Z-Score
What is a z-score?
A z-score is a standardized measure of how far a particular data value is from the mean of a normally distributed data set.
How are z-scores used?
By providing a uniform scale to express how extreme a given data point is relative to the mean, z-scores are helpful in identifying outliers as well as comparing data from different distributions. A z-score is also a quick way to apply the empirical rule. For example, you can quickly check if 95% of the values in a data set are within two standard deviations by checking the percentage of values with z-scores between -2 and 2.
How do I calculate z-scores?
You calculate the z-score by subtracting the mean from a data value and then dividing by the standard deviation.
Using a z-score
See how to calculate z-scores using statistical software
- Download JMP to follow along using the sample data included with the software.
- To see more JMP tutorials, visit the JMP Learning Library.
A z-score is a way to measure how far from the mean each of your data values is using a standardized scale. Z-scores convert your raw data to data from a z-distribution. The z-distribution is a normal distribution with a mean of 0 and a standard deviation of 1. It is often called the standard normal distribution.
Why convert to z-scores?
Converting to a z-score makes it easy to apply the empirical rule. For example, since the standard deviation of the z-distribution is 1, you know that about 95% of the values are between –2 and +2.
Converting to z-scores allows us to judge distance from the mean on a standardized scale. Prior to widespread availability of computers, statistics textbooks contained tables of standardized normal distribution, allowing students to look up distances from the mean that are more precise than the one, two and three standard deviations of the empirical rule.
How to convert to z-scores
To convert a data value, subtract the mean from the value, and then divide by the standard deviation. The result is called a z-score or “standardized score.” In theory, you use the population mean and standard deviation. In practice, you typically use the sample mean and standard deviation.

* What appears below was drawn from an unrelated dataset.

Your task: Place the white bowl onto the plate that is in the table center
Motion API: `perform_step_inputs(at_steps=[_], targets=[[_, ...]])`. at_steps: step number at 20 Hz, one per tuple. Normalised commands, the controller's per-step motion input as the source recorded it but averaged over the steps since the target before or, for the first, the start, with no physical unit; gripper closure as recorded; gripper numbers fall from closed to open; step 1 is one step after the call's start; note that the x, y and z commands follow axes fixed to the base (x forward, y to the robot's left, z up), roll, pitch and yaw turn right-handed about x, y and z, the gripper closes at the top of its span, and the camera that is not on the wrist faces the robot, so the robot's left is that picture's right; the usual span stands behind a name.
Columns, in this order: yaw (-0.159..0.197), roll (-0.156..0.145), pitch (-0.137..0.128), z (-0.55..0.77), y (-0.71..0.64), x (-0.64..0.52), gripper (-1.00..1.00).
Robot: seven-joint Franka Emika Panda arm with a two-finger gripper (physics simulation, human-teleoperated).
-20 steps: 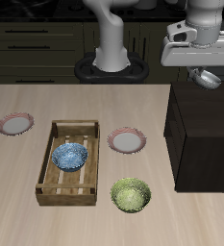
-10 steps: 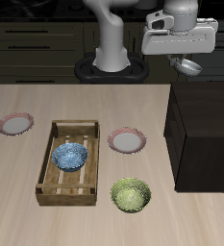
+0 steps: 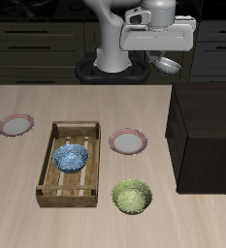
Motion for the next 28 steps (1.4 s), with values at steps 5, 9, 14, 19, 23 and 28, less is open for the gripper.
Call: perform_step_inputs(at_steps=[5, 9, 14, 19, 23, 28], targets=[[-0.004, -0.039, -0.004, 0.02, -0.38, 0.02, 1.0], [-0.013, -0.028, -0.001, 0.01, -0.4, 0.01, 1.0], [0.004, -0.018, -0.017, 0.01, -0.4, 0.05, 1.0], [0.007, -0.002, -0.011, -0.01, -0.2, 0.04, 1.0], [-0.02, 0.009, 0.006, -0.11, -0.02, 0.04, 1.0], [-0.021, -0.012, 0.028, -0.32, -0.08, 0.11, 1.0]])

This is easier to understand with an example.
For a simple example, we will use only a few data values. Suppose you measure heart rate. Most people have a heart rate between 60 and 100 beats per minute (BPM). Suppose your data values are:
55 |
60 |
65 |
75 |
80 |
85 |
The mean of these values is 70 and the standard deviation is 11.8. (You can see how to perform these calculations in the pages for mean and standard deviation.)
Suppose you are asked if the value of 55 is within two standard deviations. You can figure this out by using the mean and standard deviation to calculate the value that is two standard deviations away from 70. That calculation is as follows:
70 – (2 x 11.8) = 70 – 23.6 = 46.4
Since 55 is within the range of 46.4 to 70, 55 is within two standard deviations of the mean.
Alternatively, you could calculate the z-score. Remember, to calculate the z-score for a set of values, you simply subtract the mean from each value and divide by the standard deviation. Here are the z-scores for our heart rate measurements:
Data | Z-score |
55 | (55 – 70) / 11.8 = –1.27 |
60 | (60 – 70) / 11.8 = –0.85 |
65 | (65 – 70) / 11.8 = –0.42 |
75 | (75 – 70) / 11.8 = 0.42 |
80 | (80 – 70) / 11.8 = 0.85 |
85 | (85 – 70) / 11.8 = 1.27 |
Now, we can see that the value of 55 is within two standard deviations. In fact, it is 1.27 standard deviations below the mean.
We used the sample mean and sample standard deviation to calculate our z-scores, which is a typical practice, even though statistics theory is based on the population mean and population standard deviation.